Stan Lee was Marvel Comics’ biggest pitchman, but Kevin Feige, head of Marvel Studios, knows how to say something compelling while not giving away anything. Feige and co realize they have a real movie star in Elizabeth Olsen, but their character, Wanda Maximoff, belongs on TV shows like WandaVision. The big screen isn’t nearly big enough to accommodate the multitude of Scarlet Witch.

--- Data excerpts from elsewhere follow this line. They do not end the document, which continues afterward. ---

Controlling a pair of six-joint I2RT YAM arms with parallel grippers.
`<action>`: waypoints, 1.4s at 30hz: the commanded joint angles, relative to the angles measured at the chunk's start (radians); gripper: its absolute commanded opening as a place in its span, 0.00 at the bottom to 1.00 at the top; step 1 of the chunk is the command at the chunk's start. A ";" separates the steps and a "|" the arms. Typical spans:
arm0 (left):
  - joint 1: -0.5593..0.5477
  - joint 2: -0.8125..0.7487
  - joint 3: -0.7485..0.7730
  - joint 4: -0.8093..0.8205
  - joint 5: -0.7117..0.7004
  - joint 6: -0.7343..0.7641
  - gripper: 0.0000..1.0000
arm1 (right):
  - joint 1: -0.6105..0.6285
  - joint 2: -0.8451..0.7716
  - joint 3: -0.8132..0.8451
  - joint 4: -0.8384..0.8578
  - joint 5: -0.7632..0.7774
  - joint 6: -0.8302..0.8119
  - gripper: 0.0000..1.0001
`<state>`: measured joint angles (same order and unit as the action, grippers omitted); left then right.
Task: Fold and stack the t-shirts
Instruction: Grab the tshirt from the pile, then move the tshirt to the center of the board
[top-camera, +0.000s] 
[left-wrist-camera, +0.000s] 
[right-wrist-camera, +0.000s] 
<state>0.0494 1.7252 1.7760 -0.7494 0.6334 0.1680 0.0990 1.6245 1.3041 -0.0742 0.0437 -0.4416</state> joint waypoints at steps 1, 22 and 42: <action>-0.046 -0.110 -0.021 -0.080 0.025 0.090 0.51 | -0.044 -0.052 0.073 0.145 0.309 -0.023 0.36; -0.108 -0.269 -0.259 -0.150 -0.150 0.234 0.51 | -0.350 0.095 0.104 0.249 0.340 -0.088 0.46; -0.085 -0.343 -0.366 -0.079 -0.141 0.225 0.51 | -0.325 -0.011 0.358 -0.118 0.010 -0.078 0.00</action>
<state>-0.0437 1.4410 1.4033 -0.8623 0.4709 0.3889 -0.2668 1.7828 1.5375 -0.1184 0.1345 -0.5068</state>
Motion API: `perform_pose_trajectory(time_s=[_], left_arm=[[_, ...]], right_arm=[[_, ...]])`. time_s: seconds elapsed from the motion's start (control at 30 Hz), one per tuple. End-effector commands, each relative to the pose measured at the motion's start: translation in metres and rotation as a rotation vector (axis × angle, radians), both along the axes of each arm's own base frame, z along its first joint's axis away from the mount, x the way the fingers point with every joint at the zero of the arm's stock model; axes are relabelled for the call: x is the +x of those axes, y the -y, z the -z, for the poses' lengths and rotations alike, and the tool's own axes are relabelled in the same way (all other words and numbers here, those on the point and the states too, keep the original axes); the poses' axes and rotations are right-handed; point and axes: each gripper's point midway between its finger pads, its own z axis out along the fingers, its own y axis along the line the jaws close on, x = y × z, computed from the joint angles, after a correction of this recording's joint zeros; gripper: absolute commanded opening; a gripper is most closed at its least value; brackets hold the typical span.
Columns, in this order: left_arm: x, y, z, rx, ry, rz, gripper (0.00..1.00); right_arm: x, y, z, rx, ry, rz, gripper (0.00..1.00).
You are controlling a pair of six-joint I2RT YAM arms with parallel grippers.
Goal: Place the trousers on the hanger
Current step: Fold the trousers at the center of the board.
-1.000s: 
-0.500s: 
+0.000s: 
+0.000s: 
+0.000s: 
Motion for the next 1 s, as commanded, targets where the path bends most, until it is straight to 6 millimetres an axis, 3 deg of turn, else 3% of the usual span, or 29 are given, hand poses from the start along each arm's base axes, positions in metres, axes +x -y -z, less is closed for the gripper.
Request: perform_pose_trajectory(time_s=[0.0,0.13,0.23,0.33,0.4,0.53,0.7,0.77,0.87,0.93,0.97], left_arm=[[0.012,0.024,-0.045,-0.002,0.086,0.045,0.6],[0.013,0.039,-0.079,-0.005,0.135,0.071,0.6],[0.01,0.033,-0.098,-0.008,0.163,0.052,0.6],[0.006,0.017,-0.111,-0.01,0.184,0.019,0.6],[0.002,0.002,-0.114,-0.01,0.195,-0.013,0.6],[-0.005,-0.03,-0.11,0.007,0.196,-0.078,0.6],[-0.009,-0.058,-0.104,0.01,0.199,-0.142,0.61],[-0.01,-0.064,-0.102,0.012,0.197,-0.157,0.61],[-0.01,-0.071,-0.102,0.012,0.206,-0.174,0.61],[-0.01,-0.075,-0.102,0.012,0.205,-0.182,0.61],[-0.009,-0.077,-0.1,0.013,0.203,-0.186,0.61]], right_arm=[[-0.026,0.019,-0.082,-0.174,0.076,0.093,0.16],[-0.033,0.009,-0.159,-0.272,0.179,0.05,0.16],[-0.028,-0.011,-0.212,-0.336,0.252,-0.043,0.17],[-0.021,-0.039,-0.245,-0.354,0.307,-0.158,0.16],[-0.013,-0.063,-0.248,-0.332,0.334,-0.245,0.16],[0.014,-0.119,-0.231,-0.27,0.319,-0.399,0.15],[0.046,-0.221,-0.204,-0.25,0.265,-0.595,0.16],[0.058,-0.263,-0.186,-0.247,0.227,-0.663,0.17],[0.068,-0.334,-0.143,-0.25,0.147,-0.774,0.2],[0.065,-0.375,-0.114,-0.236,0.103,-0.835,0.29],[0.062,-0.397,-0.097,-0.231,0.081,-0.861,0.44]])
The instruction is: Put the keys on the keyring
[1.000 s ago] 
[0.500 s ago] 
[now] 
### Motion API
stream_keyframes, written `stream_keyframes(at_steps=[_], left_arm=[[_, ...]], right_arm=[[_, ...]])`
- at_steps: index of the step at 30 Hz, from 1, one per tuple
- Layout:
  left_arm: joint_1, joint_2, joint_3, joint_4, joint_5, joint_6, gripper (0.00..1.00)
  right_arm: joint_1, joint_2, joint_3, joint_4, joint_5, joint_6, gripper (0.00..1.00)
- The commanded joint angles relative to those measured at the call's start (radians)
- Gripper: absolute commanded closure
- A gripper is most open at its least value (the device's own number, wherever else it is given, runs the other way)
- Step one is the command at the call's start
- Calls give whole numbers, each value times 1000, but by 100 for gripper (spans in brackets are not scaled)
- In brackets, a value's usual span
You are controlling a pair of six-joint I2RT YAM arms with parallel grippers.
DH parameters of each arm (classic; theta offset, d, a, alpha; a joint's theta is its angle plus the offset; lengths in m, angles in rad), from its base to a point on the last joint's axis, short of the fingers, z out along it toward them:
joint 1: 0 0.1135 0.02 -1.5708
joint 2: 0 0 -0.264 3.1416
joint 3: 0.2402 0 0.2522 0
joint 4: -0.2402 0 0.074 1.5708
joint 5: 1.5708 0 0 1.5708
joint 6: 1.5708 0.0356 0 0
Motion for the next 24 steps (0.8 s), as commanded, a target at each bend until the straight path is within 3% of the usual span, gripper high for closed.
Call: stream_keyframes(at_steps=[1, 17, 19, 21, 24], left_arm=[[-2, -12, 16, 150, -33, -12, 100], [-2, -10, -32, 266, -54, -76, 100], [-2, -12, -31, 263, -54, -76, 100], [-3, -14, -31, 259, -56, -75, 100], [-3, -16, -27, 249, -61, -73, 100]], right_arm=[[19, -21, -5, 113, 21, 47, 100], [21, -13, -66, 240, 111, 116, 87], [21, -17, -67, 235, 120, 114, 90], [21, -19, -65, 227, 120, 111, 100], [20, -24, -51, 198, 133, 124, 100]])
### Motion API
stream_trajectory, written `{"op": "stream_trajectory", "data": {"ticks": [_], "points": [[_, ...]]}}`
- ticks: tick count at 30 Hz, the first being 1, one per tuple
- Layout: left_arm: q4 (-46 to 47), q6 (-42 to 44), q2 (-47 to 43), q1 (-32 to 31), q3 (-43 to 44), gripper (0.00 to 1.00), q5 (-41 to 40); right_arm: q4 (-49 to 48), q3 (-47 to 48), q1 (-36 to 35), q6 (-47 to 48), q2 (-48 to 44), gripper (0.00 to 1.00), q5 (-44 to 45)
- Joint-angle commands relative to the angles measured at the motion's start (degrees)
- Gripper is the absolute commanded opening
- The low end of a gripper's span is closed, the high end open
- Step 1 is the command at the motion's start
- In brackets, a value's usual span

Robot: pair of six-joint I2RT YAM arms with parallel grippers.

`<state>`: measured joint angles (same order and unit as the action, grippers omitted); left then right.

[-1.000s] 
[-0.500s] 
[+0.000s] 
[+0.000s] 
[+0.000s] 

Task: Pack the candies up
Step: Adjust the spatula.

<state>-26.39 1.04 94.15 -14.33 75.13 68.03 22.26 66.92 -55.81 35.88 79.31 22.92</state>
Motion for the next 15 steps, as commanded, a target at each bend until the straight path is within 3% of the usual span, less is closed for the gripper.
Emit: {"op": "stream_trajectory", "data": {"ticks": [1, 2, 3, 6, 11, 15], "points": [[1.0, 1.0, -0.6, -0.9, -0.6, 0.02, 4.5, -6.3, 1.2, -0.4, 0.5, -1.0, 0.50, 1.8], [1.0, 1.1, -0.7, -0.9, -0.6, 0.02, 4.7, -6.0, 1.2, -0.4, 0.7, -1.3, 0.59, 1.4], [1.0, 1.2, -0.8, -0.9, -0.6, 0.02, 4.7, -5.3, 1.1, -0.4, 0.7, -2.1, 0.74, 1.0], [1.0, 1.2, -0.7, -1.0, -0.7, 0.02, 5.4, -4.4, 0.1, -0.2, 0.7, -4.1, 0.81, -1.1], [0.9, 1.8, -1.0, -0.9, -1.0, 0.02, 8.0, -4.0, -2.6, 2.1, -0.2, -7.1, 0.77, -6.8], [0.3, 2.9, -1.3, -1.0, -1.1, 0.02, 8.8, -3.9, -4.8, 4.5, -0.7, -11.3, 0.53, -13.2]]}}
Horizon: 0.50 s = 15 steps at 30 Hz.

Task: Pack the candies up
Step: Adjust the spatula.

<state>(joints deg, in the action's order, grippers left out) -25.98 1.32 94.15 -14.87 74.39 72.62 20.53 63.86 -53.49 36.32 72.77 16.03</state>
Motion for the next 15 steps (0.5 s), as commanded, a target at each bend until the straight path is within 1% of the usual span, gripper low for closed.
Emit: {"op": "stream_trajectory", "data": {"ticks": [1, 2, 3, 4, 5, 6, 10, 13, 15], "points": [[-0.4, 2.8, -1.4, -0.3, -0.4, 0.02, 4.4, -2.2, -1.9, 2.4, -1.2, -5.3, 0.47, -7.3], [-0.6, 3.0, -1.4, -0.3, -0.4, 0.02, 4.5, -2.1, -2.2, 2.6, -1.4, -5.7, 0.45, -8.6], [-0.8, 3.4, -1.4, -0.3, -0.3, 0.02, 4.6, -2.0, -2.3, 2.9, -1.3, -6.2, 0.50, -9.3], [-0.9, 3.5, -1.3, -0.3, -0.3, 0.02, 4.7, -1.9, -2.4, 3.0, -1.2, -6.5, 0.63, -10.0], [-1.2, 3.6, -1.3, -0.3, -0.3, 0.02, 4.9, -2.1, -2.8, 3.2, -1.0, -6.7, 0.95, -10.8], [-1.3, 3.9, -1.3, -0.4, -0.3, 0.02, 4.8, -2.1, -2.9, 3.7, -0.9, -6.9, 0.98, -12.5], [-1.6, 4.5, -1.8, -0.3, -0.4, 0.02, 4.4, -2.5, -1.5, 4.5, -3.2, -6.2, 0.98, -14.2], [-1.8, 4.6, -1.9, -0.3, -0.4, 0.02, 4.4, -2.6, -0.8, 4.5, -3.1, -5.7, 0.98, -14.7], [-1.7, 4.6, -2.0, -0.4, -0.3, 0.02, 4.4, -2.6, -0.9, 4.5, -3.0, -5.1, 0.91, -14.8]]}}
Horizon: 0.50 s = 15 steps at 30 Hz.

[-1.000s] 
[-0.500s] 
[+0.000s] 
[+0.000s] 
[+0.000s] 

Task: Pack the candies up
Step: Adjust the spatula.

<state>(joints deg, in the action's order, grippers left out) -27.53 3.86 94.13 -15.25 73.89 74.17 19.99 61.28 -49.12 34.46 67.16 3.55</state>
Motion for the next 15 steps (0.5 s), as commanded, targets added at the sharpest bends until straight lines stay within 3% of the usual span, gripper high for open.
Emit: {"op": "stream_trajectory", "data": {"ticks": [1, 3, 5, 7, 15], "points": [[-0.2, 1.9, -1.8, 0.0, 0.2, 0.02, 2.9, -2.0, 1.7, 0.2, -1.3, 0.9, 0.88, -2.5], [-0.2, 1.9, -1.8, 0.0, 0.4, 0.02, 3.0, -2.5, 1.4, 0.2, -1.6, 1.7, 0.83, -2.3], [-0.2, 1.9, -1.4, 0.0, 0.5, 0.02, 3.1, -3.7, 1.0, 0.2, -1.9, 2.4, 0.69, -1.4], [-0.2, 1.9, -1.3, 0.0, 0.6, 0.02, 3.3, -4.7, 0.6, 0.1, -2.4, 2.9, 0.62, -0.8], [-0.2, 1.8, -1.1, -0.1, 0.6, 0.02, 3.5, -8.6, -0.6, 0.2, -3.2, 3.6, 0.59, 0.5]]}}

The latest hint at Olsen’s future in the Marvel Cinematic Universe came from Feige in a profile recognizing her accomplishments. He mentions that he would work with Olsen for “100 years” if he could, and that the MCU hasn’t even touched on many of her character’s best stories. When asked about her death at the end Doctor Strange in the Multiverse of Madness, Feige confirmed what eagle-eyed Marvel fans were spotting. “I don’t know if we saw them under rubble?” he said. “I saw a tower coming down and a little red flash.” With an added “I don’t know what that means,” viewers are left with an obvious but funny lie. He effectively confirmed that the Chaos Magic Party will continue in the MCU.
Olsen herself said she would return if the story was true, adding unless the X-Men are involved, and then she’s in it whether they want her or not. However, Marvel Studios should continue to include Wanda in their features as a supporting character or antagonist WandaVision has proven that her stories belong on TV.
WandaVision is the blueprint for a nuanced, satisfying Scarlet Witch story
The Falcon and the Winter Soldier was the most straightforward of the MCU series and was originally intended to debut first. The circumstances of the pandemic led to delays and thus WandaVision was the introduction to the MCU on Disney+. Whimsical and wonderful, it captured the zeitgeist just as much Avengers: Endgame or a Spider-Man movie. Unlike those films, it sustained this massive attention for seven weeks.
At about six hours total, the storytellers were able to parody sitcoms, foster fan understanding of The Blip, and guide Wanda through the stages of grief in a heartbreaking way. As in the Sam Raimi film, Wanda was the “villain” of the story, but not as naked and for no apparent reason. Whether from narrative sloppiness or sheer time pressure, the two-hour Doctor Strange-centric film just didn’t have the space to tell Wanda’s story the way it was meant to be told. TV does.
Scarlet Witch can be both a main and a supporting character
Perhaps the most interesting thing about it WandaVision in relation to Doctor Strange 2 is that it must be displayed. Technically, the film is a sequel to 2016 Doctor Strange Directed by Scott Derrickson. But if fans have seen it and Avengers: Endgamedon’t watch WandaVision they lacked a central narrative element. The film made almost a billion dollars at the box office, so it worked. This makes Elizabeth Olsen an even more marketable movie star, Marvel Studios or otherwise. No matter what the studio did with a Scarlet Witch feature film, Olsen would be an outstanding performance in the film. But do the storytellers really want to dig up Wanda’s character and narrative potential there? Disney+ gives them the space to do this in a way that delivers both the MCU spectacle and the all-too-real moments of quiet, brutal emotion.
It’s possible that both Wanda and Olsen can have their film and television appearances as well. The Coming Agatha Harkness: Circle of Chaos could very well include some time with the character. Still, an ideal world for Wanda Maximoff fans is for her to appear in the MCU films on the big screen while also directing a solo TV series, giving Elizabeth Olsen all the space she needs to become The Scarlet Witch to make a fully realized character.
All of Elizabeth Olsen’s appearances as Wanda Maximoff can be found in the MCU titles streaming on Disney+.